Oxidative coupling of methane (OCM) is a promising route to convert natural gas (CH₄) to value-added ethylene. However, the existing OCM catalysts will typically produce a large amount of by-products like ethane that is difficult to separate from ethylene due to their similar physical properties. In industry, these two gases are separated via high energy-consuming cryogenic high-pressure distillation. Therefore, there is significant motivation to develop a simple and effective separation method to afford low energy consumption and high ethylene purity. Metal organic frameworks (MOF) are promising candidates for use in this application due to their high surface areas, large pore volumes, high adsorption capacities and selectivity for specific adsorbates. DOMF and its isostructural family were synthesized to determine the structure-property relationship of metal-organic frameworks for ethylene/ethane separation due to the ability of their framework ligands to possess a myriad of functional groups. The results show that both DMOF and DMOF-TMBDC demonstrate preferential selective adsorption of ethane over ethylene.

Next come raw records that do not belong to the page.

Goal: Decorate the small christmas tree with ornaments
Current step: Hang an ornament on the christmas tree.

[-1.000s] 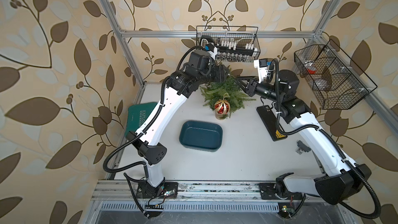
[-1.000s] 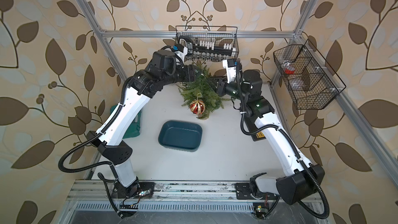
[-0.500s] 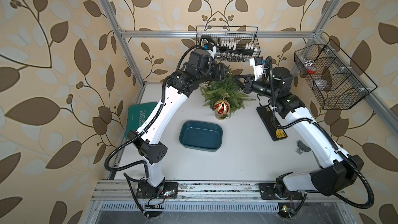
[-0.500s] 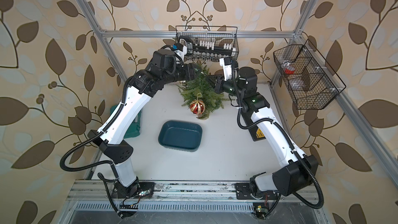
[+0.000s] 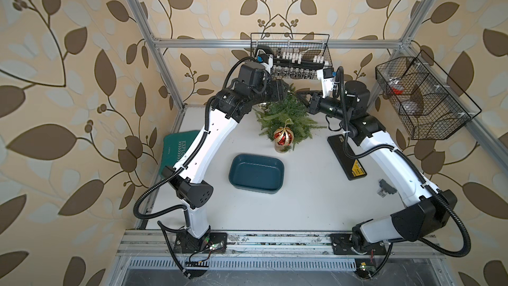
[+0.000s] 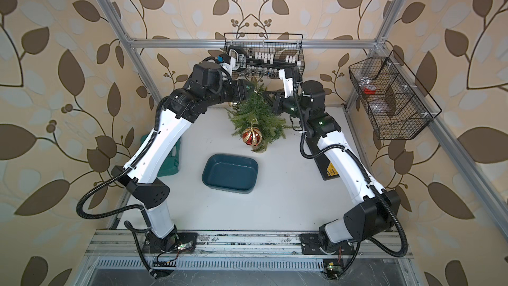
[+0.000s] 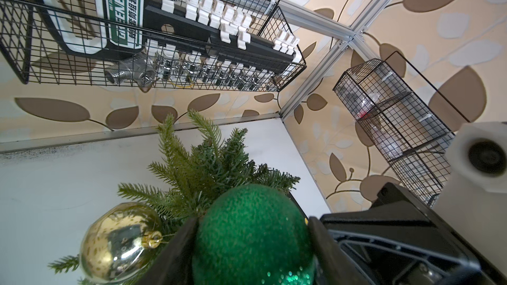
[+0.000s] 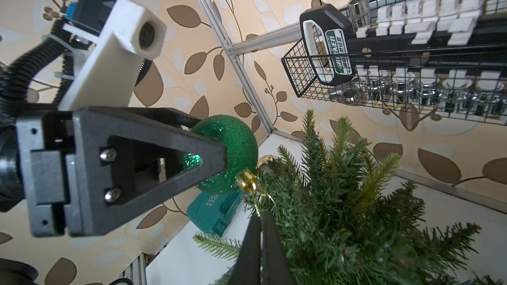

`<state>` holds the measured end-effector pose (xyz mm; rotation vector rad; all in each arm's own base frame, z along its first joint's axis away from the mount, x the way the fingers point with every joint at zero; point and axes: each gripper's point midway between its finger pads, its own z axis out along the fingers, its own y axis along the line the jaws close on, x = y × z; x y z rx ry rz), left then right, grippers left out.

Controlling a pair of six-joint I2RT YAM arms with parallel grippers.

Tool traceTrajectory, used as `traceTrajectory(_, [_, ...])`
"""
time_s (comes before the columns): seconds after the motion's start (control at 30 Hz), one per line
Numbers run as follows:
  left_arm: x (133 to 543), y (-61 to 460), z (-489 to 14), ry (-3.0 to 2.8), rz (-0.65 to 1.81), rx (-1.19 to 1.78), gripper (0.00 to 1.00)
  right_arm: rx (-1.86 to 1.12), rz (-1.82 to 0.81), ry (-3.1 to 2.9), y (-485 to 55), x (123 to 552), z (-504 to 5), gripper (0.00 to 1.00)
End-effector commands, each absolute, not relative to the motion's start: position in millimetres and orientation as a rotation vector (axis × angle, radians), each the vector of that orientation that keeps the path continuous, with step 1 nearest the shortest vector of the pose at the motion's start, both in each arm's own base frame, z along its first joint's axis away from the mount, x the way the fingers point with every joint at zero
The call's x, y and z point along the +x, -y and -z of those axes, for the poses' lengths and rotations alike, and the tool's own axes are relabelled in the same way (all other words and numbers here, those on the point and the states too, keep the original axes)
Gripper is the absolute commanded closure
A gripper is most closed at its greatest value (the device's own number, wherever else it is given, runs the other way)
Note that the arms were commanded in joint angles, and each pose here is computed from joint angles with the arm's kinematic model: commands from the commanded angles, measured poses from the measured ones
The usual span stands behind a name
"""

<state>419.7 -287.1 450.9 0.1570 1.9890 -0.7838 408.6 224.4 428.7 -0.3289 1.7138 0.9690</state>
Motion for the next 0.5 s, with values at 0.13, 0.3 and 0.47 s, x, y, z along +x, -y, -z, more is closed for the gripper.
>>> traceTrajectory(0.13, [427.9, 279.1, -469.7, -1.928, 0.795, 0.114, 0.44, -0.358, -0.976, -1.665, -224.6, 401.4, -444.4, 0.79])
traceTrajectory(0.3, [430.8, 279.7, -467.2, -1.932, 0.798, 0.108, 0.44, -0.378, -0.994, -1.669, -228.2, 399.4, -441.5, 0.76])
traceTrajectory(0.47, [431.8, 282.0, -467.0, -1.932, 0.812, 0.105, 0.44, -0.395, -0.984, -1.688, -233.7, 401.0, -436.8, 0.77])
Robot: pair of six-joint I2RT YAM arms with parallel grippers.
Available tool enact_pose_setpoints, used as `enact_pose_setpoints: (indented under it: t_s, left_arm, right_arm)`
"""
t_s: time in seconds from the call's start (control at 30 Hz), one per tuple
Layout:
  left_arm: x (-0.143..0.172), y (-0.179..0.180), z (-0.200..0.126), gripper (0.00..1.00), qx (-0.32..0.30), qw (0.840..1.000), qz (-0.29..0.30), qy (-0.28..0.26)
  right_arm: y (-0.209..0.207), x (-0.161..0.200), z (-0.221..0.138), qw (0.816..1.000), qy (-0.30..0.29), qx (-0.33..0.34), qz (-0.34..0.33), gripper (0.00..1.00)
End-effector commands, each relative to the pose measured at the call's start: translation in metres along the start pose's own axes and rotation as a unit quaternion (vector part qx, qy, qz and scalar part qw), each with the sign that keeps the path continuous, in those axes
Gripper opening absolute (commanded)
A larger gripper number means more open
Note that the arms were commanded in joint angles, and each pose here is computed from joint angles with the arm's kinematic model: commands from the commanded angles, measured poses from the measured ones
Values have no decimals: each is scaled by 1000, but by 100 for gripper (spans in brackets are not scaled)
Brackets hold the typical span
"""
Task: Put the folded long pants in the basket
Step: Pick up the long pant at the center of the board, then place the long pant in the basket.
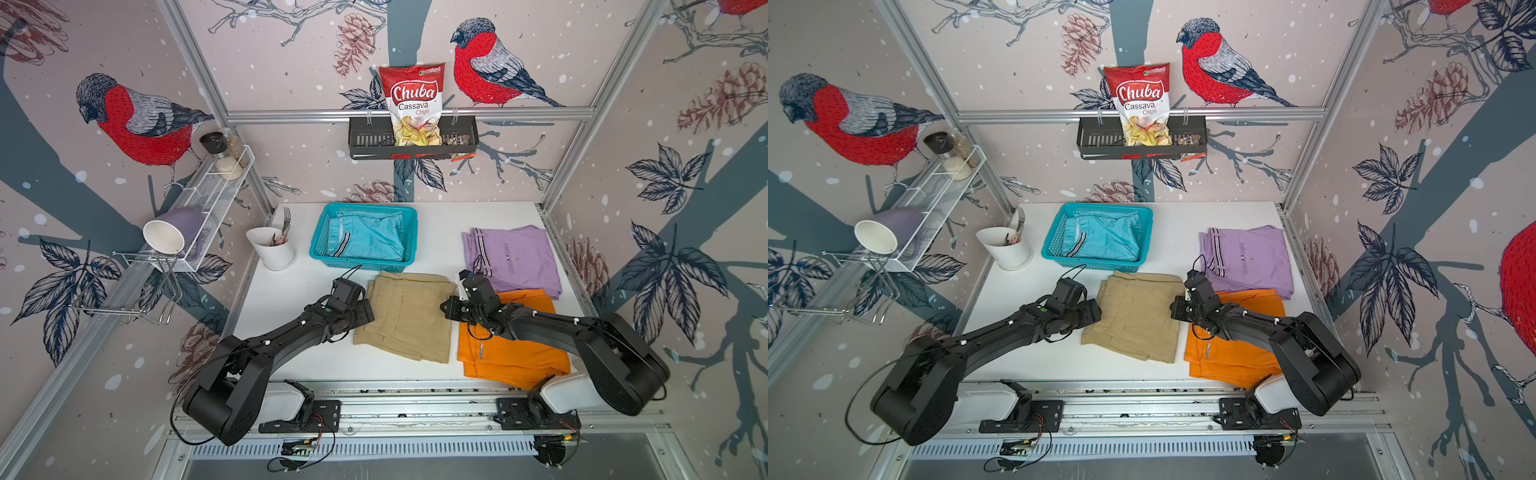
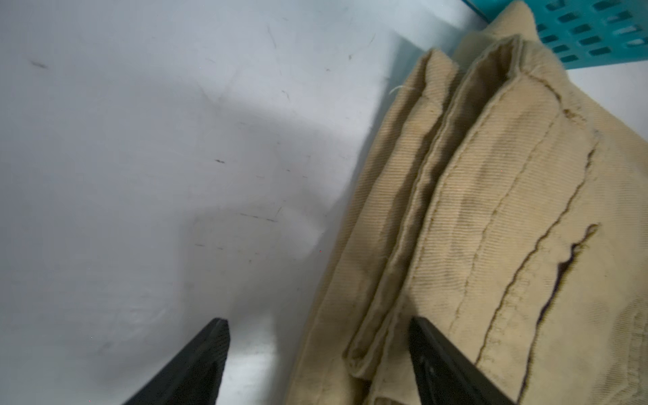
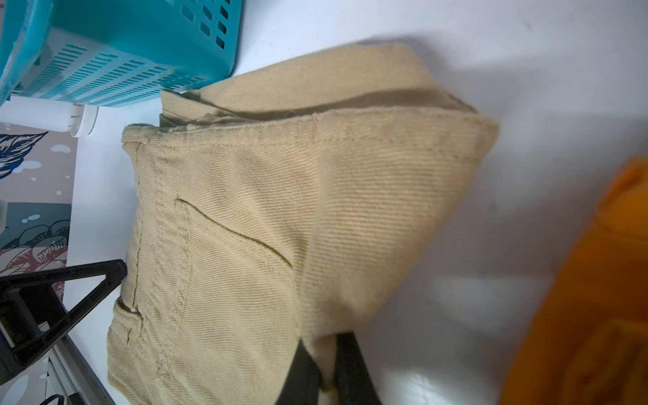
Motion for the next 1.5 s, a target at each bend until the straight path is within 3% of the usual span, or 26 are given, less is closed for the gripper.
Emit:
enact_pose_setpoints:
  t_s: [0.0, 0.13, 0.2, 0.27, 0.4, 0.43, 0.73, 0.93, 1.13, 1.23, 1.47]
  left_arm:
    - [-6, -7, 3, 83, 23, 1000, 12, -9]
    - [-2, -8, 12, 78, 22, 1000, 14, 12]
    - [0, -8, 17, 69, 18, 999, 15, 23]
    - [1, -8, 20, 53, 18, 999, 14, 30]
    - [-1, -6, 19, 5, 4, 999, 14, 29]
    - [-2, -6, 17, 0, 1, 1000, 14, 26]
    - [-8, -9, -41, 0, 47, 997, -10, -52]
    - [-30, -27, -125, 0, 127, 982, -4, -143]
    - [-75, -51, -211, 0, 154, 959, -11, -238]
    - [-106, -73, -220, 0, 155, 959, -5, -238]
    - [-187, -82, -173, 0, 134, 972, -40, -187]
  right_arm:
    - [14, -3, 3, 1000, -3, -17, -11, 0]
    - [21, -2, 9, 1000, 0, -11, -18, 0]
    - [25, -3, 13, 1000, 3, -10, -21, 0]
    - [27, -3, 15, 1000, 5, -10, -22, 0]
    - [32, -3, 17, 1000, 5, -11, -27, 0]
    - [33, -3, 17, 1000, 4, -12, -28, 0]
    - [75, 9, -29, 997, -39, -35, -60, 0]
    - [120, -4, -89, 987, -90, -107, -77, 0]
    - [157, -53, -126, 974, -143, -158, -75, 0]
    - [170, -86, -128, 971, -149, -175, -72, 0]
    - [178, -160, -103, 971, -170, -153, -67, 0]
Point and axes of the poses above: each gripper's point midway between its finger pads, its own z axis out along the fingers, its own y axis along the line the jaws close on, x = y × z, the point moved 6 cm from there along -z, back along the fingers, and after that the axes turned 5 degrees about z, right-handed, at the moved point
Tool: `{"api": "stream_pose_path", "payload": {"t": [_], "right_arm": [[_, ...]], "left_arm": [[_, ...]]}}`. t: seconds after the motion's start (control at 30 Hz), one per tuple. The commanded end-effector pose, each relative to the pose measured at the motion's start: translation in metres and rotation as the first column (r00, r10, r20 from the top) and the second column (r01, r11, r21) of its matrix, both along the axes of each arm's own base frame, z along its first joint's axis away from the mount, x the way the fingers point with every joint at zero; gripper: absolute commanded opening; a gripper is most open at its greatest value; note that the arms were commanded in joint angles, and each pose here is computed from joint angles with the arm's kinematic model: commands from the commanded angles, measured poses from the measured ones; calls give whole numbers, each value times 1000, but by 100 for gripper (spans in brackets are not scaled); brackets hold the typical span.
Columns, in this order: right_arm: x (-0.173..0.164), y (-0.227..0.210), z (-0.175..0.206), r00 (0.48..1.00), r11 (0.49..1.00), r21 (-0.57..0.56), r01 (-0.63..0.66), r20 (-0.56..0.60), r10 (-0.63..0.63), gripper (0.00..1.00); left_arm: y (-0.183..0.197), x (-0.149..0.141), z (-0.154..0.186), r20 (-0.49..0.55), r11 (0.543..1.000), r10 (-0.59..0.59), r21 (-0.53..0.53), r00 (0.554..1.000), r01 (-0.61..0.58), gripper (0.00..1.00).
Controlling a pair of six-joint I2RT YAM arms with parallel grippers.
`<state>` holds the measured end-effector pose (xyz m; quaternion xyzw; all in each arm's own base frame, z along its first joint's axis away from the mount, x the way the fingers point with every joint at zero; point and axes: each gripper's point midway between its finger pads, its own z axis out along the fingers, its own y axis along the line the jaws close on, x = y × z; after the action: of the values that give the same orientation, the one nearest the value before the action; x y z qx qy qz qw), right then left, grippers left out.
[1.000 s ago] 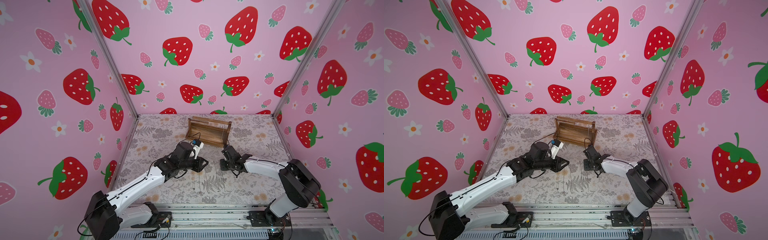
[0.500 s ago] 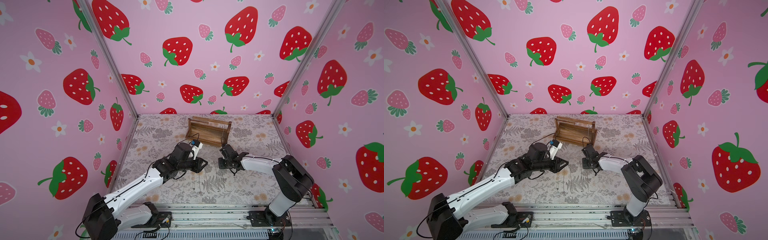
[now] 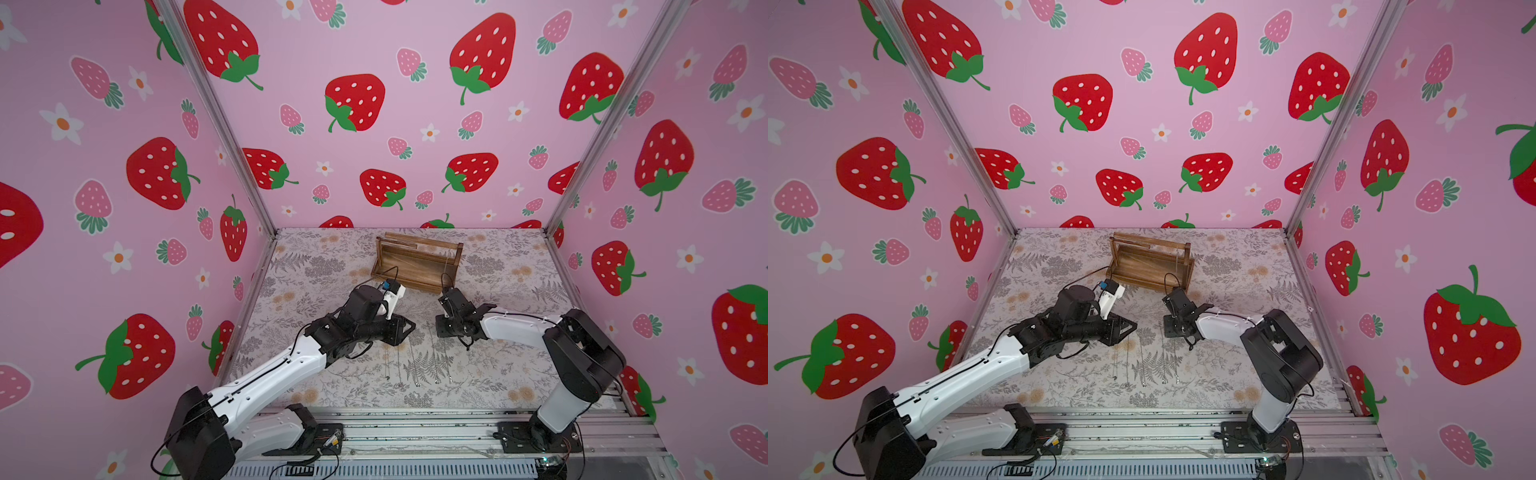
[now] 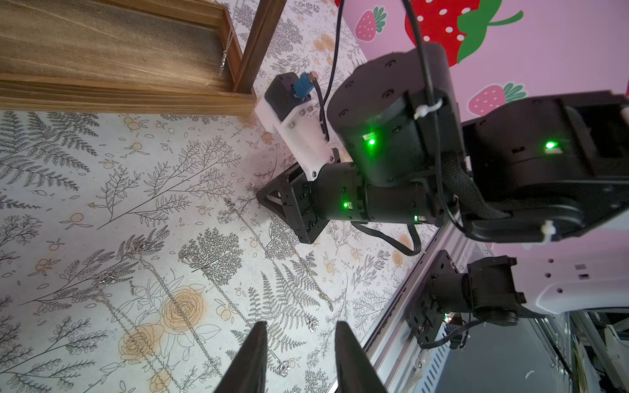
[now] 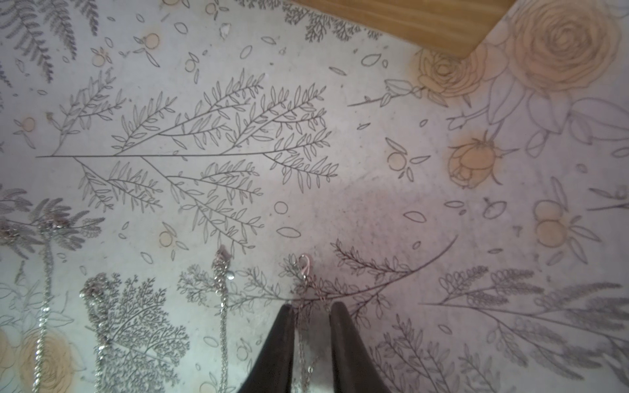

Since the pore size of DMOF-TMBDC is closer to the kinetic diameter of ethylene and ethane than DMOF, it can reach saturation faster with higher IAST predicted selectivity, indicating the methyl groups facilite the interactions between gas molecules via increasing van der Waals forces. Furthermore, DMOF-TMBDC exhibits much higher ethane uptake in the low-pressure region than DMOF, which is helpful for the ethylene production from OCM reaction where the partial pressure of ethylene and ethane is low. In addition, both heats of adsorption of ethylene and ethane are lower than 40 kJ/mol, excluding chemisorption interactions in the framework. Low heats of adsorption suggest adsorbed gas can be regenerated easily without consuming large amount of energy, which is desirable for efficient purification of ethylene.